Second, customer age category, represented here by SeniorCitizen, is associated with lower survival among senior customers. While this does not explain why the difference exists, it signals that this segment may require more targeted retention support.
Third, service support conditions matter. Customers without technical support appear more vulnerable to churn, which may reflect unresolved service issues, weaker engagement, or lower perceived value.
From a business perspective, the results imply that churn risk is concentrated among customers with:
- short tenure
- flexible month-to-month contracts
- weaker service support conditions
- higher monthly charges
These findings suggest several practical retention strategies:
- prioritize onboarding and retention efforts in the first few months
- design incentives for migration from month-to-month to longer contracts
- expand proactive support for at-risk service groups
- monitor high-bill customers for dissatisfaction signals
6. Limitations
This analysis has several important limitations.
First, the Kaplan-Meier procedure was implemented as a discrete monthly approximation because tenure is recorded in whole months. This is appropriate for the dataset, but it is still a grouped version of survival analysis rather than a fully continuous-time formulation.
Second, the analysis did not include formal statistical hypothesis testing, such as a log-rank test.
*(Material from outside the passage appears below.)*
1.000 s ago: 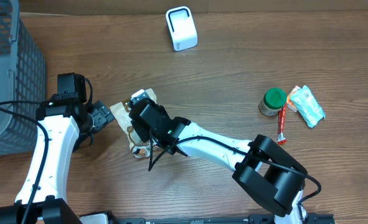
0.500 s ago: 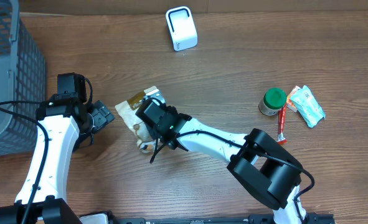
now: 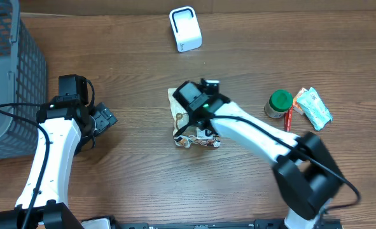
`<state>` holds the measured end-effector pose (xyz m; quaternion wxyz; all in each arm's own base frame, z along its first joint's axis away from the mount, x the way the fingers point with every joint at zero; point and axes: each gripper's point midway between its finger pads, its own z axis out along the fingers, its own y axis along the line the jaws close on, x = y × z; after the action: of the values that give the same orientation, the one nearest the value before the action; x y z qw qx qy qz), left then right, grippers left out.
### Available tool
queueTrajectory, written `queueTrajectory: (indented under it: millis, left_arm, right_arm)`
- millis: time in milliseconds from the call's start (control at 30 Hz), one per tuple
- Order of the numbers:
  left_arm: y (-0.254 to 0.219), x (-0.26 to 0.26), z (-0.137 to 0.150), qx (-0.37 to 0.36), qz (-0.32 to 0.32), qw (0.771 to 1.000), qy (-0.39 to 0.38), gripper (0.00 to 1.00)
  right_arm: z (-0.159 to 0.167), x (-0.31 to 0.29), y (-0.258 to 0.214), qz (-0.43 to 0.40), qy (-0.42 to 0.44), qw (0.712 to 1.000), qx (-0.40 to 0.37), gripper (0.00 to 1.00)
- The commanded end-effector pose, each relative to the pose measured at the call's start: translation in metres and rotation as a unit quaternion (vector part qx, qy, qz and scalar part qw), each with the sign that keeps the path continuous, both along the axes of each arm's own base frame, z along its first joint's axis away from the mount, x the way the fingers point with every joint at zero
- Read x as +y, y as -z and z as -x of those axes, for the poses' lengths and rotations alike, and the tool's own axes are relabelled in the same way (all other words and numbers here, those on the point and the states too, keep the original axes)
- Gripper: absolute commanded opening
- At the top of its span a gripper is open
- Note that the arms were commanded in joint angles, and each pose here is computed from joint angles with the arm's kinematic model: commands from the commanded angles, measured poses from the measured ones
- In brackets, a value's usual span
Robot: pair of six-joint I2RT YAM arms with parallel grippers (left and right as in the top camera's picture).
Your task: Scan the item barcode
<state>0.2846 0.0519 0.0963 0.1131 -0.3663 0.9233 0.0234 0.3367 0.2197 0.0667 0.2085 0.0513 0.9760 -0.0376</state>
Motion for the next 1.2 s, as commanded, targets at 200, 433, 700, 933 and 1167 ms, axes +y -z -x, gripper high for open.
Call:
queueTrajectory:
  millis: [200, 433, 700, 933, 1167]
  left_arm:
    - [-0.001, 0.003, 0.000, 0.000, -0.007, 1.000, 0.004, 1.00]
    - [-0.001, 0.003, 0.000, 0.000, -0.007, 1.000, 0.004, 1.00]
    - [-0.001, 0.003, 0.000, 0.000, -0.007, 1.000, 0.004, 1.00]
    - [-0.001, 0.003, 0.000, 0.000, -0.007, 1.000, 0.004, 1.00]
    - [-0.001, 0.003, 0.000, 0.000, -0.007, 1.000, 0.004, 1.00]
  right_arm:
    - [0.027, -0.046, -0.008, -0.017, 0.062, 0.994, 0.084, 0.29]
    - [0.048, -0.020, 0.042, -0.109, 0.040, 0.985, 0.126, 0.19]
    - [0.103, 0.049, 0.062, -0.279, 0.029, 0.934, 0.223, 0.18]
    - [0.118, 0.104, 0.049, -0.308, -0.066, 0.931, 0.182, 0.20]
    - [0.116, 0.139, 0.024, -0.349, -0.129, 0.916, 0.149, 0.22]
As a result, the subgroup differences can be described and visualized, but not formally tested for statistical significance within this notebook.
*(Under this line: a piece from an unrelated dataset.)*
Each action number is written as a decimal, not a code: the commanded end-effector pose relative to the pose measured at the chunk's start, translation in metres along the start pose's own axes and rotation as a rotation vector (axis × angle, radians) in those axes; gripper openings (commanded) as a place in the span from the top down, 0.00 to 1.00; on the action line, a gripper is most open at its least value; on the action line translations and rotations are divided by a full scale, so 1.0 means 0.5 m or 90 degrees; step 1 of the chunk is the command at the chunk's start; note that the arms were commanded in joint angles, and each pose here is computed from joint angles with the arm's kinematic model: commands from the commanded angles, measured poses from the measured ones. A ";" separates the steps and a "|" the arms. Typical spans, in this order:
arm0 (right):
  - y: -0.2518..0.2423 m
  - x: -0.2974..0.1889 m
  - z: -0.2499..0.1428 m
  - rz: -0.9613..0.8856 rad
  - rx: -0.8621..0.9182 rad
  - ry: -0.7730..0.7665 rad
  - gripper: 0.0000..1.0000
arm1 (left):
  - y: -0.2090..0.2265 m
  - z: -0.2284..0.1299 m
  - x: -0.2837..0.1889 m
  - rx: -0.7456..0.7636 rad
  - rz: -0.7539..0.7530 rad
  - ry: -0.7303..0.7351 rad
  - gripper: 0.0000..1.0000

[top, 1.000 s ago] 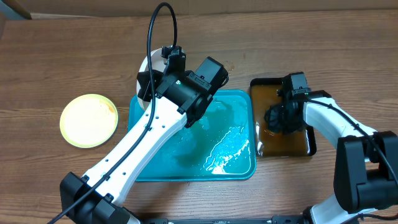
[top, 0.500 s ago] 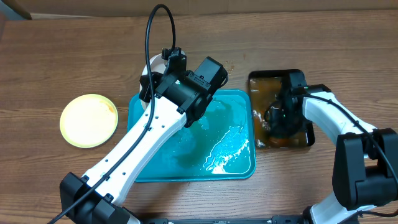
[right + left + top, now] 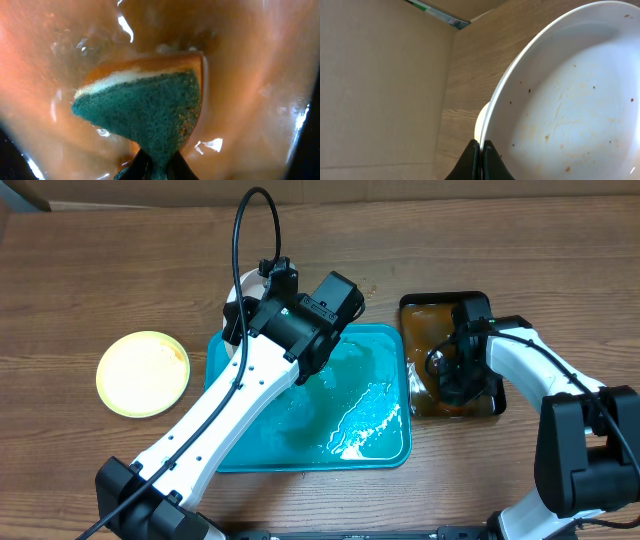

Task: Clean dirty plates on tray and stack at the side
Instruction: 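Lift the white plate with left gripper and carry it left over the stack, then lower the white plate onto the yellow plate and open left gripper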

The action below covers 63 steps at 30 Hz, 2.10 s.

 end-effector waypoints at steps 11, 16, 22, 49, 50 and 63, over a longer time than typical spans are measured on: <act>0.022 -0.005 0.031 0.034 -0.002 -0.033 0.91 | 0.023 0.005 -0.007 -0.021 0.005 -0.009 0.96; -0.009 0.003 -0.027 -0.017 0.005 0.044 0.94 | 0.023 0.006 -0.007 -0.023 0.004 -0.010 0.96; -0.027 -0.002 -0.066 -0.052 0.056 0.099 0.96 | 0.023 0.006 -0.007 -0.023 0.005 -0.010 0.96; 0.017 -0.133 0.062 0.032 0.052 -0.116 0.27 | 0.030 0.003 0.003 -0.028 0.008 -0.001 0.96; 0.019 -0.157 0.066 0.040 0.052 -0.137 0.27 | 0.032 0.000 0.009 -0.031 0.007 0.006 0.96; 0.010 -0.262 0.040 0.067 0.047 -0.207 0.22 | 0.111 -0.119 0.179 -0.202 -0.057 0.250 0.96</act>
Point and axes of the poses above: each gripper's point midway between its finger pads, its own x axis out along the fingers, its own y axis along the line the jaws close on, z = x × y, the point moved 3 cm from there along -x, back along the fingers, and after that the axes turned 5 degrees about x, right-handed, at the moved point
Third, the dataset is observational. The results identify associations between customer characteristics and retention patterns, but they should not be interpreted as causal effects.
Finally, some subgroup conclusions depend on descriptive survival comparisons rather than multivariable modeling. This means that confounding between factors may still be present.
7. Conclusion
This survival analysis shows that the IBM Telco Customer Churn dataset contains strong and interpretable retention patterns when churn is treated as the event and tenure is treated as the survival duration.
The results indicate that churn risk is highest early in the customer lifecycle and that survival differs substantially across customer groups. In particular:
- month-to-month contracts are associated with the lowest survival
- two-year contracts are associated with the strongest retention
- senior customers show lower survival than non-senior customers
- technical support status is also related to customer stability
Overall, the Kaplan-Meier analysis provides a clear and credible view of customer retention dynamics. Even without a parametric survival model, the descriptive survival framework offers useful evidence for understanding churn timing, identifying high-risk groups, and informing retention strategy.